It rumbled on for months yet Dons boss Derek McInnes revealed he has never discussed with the player the tribunal needed to set a training compensation fee for Lewis Ferguson.
An SPFL tribunal met at Hampden on Monday to decide the compensation the Dons must pay Hamilton Accies for the 18-year-old midfielder.
It is understood the compensation is around £250,000 plus add-ons for the teenager.
Ferguson signed a pre-contract agreement last season and moved to Aberdeen in the summer.
The Dons initially offered £100,000 but Hamilton wanted £900,000. That figure ramped up to £1.25 million following Ferguson’s impressive start to his career, having started all five games so far this season.
With the teams unable to reach a compromise, an SPFL tribunal was called for arbitration.
McInnes insists he is happy with the figure because Aberdeen did their homework on the formula for training compensation and had a guide of what they would have to pay.
However, as this whole saga rumbled on McInnes never brought it up with Ferguson because he insisted it was a matter for the clubs – and he did not want to sideline the teenager from his football.
It was a stance that clearly worked as the teen has cemented a first-team start and scored a sensational over-head kick in the 3-1 extra-time loss to English Premier League Burnley in the Europa League at Turf Moor.
McInnes said: “I have never even mentioned it to Lewis.
“We still haven’t spoken about it (compensation tribunal).
“The important thing for Lewis was just getting to Aberdeen and getting himself into the team. That is the way it should be.
“Leave it between the clubs to try to sort it out and it obviously had to go to the tribunal to get it sorted.”
Aberdeen’s football operations manager Steven Gunn put forward the club’s case at the tribunal.
After seven hours of hearing from both sides, and the tribunal’s deliberation, the fee was arrived at for Aberdeen to pay.
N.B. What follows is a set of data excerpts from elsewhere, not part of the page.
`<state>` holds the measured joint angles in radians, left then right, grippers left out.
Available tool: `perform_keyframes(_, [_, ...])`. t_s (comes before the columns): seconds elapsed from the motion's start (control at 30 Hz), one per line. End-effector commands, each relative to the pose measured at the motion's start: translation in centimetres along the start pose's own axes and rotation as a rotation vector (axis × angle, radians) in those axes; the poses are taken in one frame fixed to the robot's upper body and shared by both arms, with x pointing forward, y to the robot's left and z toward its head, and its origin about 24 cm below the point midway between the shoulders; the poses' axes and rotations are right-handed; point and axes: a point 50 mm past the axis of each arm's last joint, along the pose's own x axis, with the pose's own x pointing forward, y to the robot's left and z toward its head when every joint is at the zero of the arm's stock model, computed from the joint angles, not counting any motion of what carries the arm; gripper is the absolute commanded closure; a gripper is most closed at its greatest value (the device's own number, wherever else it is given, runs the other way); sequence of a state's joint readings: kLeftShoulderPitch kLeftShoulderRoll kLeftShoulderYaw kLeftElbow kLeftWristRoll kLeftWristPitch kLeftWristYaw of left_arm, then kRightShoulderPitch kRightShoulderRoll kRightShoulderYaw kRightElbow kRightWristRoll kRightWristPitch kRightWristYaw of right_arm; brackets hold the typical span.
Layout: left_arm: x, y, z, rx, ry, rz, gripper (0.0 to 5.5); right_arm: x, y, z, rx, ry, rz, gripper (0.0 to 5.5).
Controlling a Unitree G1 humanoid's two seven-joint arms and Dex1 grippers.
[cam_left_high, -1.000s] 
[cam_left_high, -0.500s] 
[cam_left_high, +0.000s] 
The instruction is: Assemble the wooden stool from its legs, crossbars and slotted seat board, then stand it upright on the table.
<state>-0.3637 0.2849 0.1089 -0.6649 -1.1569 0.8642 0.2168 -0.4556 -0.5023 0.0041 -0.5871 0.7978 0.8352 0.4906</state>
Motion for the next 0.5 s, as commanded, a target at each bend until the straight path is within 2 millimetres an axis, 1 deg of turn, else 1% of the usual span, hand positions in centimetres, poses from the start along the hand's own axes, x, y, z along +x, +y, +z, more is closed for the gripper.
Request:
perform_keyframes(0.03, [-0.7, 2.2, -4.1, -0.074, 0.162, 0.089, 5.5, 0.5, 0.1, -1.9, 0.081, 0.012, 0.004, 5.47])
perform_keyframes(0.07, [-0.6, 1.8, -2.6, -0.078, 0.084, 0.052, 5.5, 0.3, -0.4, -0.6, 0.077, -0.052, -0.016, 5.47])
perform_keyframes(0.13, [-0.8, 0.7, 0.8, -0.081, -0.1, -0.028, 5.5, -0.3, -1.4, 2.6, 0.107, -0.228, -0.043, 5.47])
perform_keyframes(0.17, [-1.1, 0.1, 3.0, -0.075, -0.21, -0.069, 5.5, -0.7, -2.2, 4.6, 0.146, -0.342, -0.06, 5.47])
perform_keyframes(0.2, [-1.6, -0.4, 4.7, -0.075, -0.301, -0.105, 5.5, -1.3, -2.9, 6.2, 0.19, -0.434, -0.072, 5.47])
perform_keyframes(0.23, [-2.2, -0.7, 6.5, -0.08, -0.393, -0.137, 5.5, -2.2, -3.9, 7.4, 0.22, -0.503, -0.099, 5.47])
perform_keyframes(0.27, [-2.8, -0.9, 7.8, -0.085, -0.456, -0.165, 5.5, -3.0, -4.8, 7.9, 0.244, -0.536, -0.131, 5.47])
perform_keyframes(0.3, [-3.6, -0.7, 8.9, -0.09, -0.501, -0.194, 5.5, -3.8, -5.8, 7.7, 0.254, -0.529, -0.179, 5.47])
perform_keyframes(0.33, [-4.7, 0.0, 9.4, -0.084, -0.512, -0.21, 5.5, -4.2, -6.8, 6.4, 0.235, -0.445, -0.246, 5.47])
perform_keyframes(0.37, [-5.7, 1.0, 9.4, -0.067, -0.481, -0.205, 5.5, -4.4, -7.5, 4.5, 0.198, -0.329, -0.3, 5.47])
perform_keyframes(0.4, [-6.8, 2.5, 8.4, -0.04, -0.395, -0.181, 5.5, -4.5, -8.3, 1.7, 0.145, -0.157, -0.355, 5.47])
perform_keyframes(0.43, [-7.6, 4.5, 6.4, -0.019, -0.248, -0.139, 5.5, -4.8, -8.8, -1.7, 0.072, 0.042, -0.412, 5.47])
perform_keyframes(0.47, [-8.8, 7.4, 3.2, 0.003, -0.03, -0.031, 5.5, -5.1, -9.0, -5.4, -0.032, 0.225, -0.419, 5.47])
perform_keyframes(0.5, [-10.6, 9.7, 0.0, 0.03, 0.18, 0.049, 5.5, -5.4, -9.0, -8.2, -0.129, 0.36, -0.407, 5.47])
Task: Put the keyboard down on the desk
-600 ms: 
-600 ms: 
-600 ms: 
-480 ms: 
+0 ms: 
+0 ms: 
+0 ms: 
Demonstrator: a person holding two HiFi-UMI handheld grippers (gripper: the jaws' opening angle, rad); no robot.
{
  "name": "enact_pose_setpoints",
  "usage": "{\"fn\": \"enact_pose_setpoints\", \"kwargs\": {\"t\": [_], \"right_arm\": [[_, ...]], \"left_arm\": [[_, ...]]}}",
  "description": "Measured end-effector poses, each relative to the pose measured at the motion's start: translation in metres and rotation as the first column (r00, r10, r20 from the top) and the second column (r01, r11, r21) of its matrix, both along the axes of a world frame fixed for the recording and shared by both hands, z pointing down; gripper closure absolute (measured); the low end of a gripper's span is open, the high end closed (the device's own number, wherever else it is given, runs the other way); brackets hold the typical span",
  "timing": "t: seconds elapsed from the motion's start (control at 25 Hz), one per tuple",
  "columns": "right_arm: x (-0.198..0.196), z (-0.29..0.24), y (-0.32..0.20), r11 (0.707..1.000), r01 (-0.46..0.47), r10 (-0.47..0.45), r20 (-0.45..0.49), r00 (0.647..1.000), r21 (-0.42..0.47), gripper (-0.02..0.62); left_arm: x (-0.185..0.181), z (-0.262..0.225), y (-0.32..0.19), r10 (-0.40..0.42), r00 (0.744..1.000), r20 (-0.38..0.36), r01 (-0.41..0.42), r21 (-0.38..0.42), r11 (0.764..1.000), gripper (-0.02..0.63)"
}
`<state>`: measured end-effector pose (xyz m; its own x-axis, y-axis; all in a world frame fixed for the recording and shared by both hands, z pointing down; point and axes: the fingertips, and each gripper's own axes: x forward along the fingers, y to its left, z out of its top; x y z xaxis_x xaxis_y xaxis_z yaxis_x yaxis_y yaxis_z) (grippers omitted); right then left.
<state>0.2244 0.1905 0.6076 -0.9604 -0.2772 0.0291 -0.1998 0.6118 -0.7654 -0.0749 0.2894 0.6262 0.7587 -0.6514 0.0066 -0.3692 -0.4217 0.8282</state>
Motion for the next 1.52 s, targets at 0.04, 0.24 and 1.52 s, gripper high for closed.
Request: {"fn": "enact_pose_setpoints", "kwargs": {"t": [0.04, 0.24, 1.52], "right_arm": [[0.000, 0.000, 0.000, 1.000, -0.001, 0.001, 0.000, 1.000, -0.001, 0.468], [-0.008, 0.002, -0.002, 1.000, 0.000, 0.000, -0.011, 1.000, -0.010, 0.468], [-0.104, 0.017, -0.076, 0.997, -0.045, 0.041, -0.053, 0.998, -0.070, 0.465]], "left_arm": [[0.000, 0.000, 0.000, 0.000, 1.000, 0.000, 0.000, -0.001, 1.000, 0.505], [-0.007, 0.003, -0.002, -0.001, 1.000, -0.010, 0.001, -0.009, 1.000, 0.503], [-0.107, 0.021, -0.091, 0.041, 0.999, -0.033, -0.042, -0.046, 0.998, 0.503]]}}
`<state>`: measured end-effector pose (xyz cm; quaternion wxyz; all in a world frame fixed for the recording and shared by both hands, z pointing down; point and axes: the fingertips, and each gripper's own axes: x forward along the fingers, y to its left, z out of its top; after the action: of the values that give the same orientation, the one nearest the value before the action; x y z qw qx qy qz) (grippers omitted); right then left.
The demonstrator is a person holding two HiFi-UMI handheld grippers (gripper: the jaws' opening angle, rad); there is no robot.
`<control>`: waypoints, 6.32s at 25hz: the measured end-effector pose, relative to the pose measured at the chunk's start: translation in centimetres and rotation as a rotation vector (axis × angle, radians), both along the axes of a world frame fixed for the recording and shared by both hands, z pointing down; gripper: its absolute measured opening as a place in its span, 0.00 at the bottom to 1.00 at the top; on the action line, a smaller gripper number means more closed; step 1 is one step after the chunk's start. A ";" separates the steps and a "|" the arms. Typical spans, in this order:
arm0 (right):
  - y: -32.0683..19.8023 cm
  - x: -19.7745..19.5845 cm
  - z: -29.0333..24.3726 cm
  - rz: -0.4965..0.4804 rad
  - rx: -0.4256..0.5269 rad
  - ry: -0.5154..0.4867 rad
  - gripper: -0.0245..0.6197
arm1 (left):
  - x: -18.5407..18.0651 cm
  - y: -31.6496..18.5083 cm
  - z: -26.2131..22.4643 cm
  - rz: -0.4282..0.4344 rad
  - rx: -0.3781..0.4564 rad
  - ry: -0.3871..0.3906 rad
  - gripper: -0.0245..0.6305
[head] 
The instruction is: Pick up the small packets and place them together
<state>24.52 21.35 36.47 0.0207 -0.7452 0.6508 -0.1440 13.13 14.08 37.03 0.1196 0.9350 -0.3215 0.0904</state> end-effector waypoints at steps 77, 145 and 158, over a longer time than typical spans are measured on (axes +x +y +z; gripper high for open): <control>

McInnes insists the Pittodrie club did not sign the teen star blind and knew the ball-park figure they would likely have to pay Hamilton in compensation.
McInnes said: “I feel we got a fair hearing.
“We are delighted with the Lewis Ferguson tribunal. We did our calculations and predictions, which was why we were happy to commit to signing Lewis.
“Thankfully we have a conclusion now.”
It was confirmed in mid-June that an SPFL tribunal would sit to determine the training compensation Aberdeen would have to pay. McInnes is frustrated it was allowed to drag on so long.
“In an ideal world that hearing should have been weeks ago,” said McInnes. “Thankfully we can now draw a line under it and let Lewis get on with it.”
Ferguson made his first-team debut for Hamilton in a 2-0 Scottish Cup loss to Motherwell in January this year.
He went on to make 14 first-team appearances for the New Douglas Park side.
The financial award the Dons must pay for Ferguson, who had been at Hamilton’s Youth Academy since the age of 14, and how that fee had been reached has not been disclosed by the SPFL and the clubs have been told to keep all confidential.
In the aftermath of the Ferguson tribunal Hamilton called for compensation guidelines to be made public.
Hamilton insist details of the compensation fee should be made public so other clubs know what compensation to expect for producing young players.
The last SPFL compensation tribunal was in December 2014 when Dundee United were ordered to pay Rangers £204,000 for Charlie Telfer.
McInnes is confident the Dons have a star in the making.
He said: “Lewis is only 18 years old but he has come in and really cemented his place in the team.
“He has not settled for just coming up here and getting his foot in the door and just being a squad player.”